What was your experience in the financial mathematics program?

It was definitely harder than many other programs because it’s kind of like a double major – you are studying both math and finance courses separately until they come together in the end. It took me a bit of time to adjust to but I honestly just clamped down and worked together with colleagues and professors to succeed.

What skills did you apply from school to your career?

The program really encourages you to develop your technical and problem solving skills, which is something I have applied regularly while working in a technical position at the bank. However, the networking and communication skills I gained are equally important as these are ultimately what will direct your career. I also developed my time management skills because the program was so busy and it was challenging to balance all the required courses. 

What advice would you give to aspiring students?

You don’t have to have everything figured out yet – just pick a path that looks interesting and go for it. The program opens up a lot of opportunities because you could go into corporate finance, risk management, data analytics or stay in academia. See how it goes in your first year and keep reevaluating which path you’d like to take. 

The quantitative associate who focused on extracurriculars 

Sadia Billoo.

Sadia is working at RBC as a quant associate.  Photo credit: Jaye Huynh.

Name: Sadia Billoo, ’19

What is your current job?

Quantitative Associate in Treasury and Market Services at RBC Capital Markets. 

What do you do?

I work with the traders on the treasury desk to build and apply mathematical pricing models for various financial products such as bonds and swaps. I also monitor risk factors such as interest rates and ensure that these changes are being translated into prices and accounted for when calculating the portfolio risk for the desk.

What was your experience in the financial mathematics program?

The program was unique because it was a great combination of applied mathematics and finance. I also had the opportunity to pursue a minor in computer science, so it was very flexible in the sense that I gained the technical skills that translate well into the professional sphere. 

What skills did you apply from school to your career?

In my final year I took a financial risk management course and applied a lot of the concepts to my first job as a quantitative risk analyst at RBC. The course, and program overall, helped me understand the overall risk framework.

What advice would you give to aspiring students?

I would tell them not to just focus on academics  – it’s important to pursue extracurricular activities and develop good relationships with your professors. All skills are transferable!

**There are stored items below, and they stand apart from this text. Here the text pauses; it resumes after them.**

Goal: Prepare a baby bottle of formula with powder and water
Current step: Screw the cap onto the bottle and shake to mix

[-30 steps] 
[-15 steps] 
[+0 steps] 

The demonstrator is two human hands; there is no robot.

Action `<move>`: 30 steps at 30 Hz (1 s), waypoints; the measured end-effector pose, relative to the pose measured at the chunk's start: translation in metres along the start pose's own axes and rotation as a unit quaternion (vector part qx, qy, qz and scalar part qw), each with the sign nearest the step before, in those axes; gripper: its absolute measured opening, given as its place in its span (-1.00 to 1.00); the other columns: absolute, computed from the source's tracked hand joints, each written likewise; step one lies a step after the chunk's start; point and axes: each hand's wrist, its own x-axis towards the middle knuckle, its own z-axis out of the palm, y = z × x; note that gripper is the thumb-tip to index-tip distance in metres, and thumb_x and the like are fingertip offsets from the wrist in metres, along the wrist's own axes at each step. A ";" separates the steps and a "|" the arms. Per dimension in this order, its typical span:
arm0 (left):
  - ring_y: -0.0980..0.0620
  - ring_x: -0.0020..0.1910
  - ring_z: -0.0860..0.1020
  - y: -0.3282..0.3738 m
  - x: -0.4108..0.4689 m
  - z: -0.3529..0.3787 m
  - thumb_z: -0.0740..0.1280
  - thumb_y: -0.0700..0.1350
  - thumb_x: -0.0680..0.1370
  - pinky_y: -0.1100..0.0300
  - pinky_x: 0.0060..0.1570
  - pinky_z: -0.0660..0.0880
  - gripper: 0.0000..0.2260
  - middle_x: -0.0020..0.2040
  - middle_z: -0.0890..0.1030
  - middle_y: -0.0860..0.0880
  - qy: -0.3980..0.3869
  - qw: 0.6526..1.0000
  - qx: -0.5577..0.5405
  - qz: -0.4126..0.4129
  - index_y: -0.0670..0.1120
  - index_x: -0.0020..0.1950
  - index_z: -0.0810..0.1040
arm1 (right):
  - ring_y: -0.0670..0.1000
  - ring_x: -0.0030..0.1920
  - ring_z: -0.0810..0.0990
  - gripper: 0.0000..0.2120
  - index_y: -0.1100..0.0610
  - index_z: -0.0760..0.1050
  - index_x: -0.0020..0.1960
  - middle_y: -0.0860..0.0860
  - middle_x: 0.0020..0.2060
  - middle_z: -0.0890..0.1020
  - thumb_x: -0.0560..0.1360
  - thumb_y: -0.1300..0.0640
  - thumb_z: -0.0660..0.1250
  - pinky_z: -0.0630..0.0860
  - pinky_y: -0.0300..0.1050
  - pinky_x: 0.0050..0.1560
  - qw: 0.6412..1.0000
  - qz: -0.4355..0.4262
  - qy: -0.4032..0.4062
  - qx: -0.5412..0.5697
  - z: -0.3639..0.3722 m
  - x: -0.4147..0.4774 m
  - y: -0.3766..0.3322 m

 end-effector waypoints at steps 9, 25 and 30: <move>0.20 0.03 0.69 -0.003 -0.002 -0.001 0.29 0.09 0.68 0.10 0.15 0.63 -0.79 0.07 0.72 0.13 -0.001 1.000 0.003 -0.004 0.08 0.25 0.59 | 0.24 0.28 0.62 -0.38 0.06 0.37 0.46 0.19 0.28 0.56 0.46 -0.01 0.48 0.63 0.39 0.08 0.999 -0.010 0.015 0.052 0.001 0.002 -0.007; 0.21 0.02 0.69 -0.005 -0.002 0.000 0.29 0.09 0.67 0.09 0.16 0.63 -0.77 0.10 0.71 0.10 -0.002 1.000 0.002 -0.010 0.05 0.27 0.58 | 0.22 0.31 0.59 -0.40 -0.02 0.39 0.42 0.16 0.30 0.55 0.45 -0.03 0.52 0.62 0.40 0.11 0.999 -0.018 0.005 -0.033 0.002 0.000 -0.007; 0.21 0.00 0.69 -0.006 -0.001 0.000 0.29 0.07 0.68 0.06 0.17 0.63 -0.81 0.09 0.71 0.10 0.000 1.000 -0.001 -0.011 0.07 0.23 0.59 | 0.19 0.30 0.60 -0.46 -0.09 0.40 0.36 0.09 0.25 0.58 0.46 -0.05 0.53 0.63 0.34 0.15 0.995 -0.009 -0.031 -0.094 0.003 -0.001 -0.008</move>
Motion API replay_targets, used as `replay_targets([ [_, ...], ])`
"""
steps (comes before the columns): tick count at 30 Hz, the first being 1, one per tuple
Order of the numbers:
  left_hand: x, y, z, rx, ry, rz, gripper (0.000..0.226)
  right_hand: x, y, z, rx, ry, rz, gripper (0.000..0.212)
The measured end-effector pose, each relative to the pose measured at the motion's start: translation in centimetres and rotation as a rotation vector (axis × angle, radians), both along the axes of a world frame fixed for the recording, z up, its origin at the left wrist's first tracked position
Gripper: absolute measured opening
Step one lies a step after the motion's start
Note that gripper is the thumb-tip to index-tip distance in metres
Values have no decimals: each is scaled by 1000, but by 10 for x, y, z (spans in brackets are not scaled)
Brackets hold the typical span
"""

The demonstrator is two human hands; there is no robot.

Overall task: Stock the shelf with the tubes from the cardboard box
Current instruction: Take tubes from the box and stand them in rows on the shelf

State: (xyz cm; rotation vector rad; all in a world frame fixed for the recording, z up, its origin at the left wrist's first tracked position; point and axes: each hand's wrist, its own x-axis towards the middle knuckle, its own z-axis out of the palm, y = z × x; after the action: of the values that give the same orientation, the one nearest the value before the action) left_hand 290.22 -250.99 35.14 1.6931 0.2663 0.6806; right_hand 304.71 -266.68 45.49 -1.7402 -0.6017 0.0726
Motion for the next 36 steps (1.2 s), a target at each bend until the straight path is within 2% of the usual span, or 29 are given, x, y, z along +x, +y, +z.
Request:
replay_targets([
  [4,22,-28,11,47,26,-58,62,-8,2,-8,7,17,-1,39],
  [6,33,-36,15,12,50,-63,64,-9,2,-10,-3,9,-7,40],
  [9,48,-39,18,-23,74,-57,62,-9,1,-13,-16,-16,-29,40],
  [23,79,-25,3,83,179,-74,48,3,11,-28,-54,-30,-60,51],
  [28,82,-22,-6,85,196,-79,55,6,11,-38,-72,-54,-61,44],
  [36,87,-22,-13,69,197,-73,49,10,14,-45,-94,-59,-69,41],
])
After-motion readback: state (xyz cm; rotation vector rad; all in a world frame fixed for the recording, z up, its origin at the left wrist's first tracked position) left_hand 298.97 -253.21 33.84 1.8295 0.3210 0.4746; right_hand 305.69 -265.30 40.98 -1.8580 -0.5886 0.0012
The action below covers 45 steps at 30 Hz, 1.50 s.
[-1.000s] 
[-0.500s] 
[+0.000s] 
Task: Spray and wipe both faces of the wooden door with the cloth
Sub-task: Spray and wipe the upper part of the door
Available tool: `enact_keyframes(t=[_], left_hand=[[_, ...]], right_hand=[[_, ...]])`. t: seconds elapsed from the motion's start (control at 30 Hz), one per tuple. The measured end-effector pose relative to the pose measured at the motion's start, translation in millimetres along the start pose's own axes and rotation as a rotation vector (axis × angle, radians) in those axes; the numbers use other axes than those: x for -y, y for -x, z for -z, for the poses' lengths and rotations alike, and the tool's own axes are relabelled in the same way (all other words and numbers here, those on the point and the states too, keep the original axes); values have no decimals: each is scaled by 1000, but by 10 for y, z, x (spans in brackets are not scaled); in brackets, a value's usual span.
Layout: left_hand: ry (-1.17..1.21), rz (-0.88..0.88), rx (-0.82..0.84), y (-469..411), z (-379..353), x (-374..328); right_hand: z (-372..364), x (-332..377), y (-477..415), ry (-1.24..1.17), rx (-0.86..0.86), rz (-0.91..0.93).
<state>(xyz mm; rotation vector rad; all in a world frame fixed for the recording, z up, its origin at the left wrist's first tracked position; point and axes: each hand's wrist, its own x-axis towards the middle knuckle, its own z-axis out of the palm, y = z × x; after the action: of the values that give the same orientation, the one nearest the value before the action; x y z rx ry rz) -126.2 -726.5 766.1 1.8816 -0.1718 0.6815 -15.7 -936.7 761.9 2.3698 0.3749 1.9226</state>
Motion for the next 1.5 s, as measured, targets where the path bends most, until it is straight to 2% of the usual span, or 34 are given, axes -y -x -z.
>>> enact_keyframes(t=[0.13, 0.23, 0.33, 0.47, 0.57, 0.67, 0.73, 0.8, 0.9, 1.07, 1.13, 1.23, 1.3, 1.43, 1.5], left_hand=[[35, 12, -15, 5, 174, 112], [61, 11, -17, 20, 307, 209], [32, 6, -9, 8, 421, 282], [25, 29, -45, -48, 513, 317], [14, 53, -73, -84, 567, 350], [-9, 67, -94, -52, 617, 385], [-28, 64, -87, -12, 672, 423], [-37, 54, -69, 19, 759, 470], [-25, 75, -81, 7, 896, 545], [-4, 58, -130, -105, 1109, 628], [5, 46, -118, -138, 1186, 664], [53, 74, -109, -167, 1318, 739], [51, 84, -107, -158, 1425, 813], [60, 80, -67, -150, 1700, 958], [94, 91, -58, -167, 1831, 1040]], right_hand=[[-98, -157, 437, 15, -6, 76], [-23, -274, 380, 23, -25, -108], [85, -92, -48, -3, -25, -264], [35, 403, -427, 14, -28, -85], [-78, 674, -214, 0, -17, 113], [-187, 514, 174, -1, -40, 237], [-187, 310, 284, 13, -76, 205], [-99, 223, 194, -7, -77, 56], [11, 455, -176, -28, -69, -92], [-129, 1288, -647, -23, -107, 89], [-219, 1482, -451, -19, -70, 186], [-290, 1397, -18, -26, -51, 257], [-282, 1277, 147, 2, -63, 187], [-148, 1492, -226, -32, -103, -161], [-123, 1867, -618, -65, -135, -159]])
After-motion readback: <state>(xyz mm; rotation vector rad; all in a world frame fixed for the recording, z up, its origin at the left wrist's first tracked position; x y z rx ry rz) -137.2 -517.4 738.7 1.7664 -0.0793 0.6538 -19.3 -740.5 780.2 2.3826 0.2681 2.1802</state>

The programming whiz tackling tough math problems

Kenji Hewitt.

Kenji Hewitt encourages aspiring students to attend networking events and make friends in their classes.

Name: Kenji Hewitt, ’19

What is your current job?

Project control officer at TD Bank. 

What do you do?

I work on modernizing existing risk models and replacing them with the machine learning equivalent to see if we can build a better model. 

What was your experience in the financial mathematics program?

The program set me up with an excellent knowledge of programming, finance and math that I consistently apply to problems that arise at my job. Graduating with this trifecta of skills will make you a force to be reckoned with!

What skills did you apply from school to your career?

I apply the critical thinking and problem solving skills that I practiced during my undergraduate career to my job every day. I’m regularly tasked with researching how to best tackle mathematical problems, keeping in mind the technical challenges we could face, as well as being aware of the data limitations. 

What advice would you give to aspiring students?

Make sure you engage in networking events outside of school and make a lot of friends in your classes because these people could be your future colleagues. You don’t need to be the biggest math genius to work at a bank – you just need a solid level of foundational math and programming knowledge, good communication skills and a drive to learn and succeed.